■ **What to work on**: Within the listing below, please show every line carrying the string "image".

■ **Data to use**:
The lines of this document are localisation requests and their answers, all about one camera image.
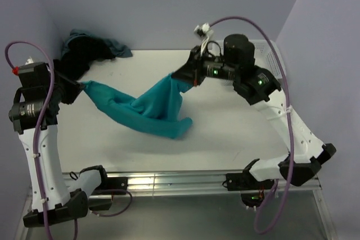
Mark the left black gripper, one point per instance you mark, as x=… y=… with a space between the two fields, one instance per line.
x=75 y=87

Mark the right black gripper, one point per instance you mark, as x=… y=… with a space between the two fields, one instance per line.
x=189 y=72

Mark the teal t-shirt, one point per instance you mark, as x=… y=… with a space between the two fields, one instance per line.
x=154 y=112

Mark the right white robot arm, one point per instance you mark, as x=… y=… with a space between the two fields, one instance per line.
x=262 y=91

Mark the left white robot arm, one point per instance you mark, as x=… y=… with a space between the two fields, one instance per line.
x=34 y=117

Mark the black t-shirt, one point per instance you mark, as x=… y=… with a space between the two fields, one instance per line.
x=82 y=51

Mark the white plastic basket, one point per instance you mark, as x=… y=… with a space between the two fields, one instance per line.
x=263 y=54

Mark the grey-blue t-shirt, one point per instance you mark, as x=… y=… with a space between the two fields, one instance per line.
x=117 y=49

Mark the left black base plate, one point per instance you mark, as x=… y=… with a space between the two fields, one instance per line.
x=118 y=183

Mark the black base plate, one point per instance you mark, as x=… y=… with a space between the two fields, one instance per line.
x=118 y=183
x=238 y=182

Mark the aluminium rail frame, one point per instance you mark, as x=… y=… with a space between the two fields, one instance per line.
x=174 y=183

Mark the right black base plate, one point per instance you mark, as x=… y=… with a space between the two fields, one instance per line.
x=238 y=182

* * *

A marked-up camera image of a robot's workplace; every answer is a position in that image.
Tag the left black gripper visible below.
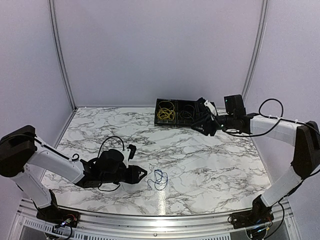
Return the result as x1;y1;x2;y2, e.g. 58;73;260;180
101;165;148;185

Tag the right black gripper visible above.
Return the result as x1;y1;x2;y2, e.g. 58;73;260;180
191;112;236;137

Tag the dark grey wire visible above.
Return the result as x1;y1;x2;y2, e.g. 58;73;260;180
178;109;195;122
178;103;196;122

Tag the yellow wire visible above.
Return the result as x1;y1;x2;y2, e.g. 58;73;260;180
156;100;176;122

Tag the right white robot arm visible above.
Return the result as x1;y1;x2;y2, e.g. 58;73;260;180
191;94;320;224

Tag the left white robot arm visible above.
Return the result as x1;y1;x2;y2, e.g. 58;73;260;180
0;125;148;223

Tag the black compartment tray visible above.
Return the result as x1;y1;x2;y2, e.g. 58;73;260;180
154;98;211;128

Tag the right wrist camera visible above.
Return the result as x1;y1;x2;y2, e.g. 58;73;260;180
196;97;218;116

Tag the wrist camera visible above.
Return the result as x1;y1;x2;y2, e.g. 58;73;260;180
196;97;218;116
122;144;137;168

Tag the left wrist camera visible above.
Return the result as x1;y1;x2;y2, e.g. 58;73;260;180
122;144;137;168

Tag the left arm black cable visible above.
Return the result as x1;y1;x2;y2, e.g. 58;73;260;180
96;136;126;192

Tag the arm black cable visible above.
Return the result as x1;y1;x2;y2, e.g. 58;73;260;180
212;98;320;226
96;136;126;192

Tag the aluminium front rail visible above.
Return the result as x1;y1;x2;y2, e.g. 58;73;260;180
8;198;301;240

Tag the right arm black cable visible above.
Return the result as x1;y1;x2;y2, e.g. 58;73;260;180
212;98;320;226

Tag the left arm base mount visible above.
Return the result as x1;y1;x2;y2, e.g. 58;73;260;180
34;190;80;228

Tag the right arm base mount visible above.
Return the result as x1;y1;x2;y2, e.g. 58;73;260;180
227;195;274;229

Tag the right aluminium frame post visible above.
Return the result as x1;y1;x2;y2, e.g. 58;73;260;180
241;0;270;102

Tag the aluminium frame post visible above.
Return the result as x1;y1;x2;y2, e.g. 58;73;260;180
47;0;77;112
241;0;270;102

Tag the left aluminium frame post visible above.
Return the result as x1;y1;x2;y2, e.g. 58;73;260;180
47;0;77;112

■ **Your solution**:
The lines of this document are localisation requests and their answers, all about one camera image.
A marked-up camera image of a robot's workplace; every answer is a position in that image.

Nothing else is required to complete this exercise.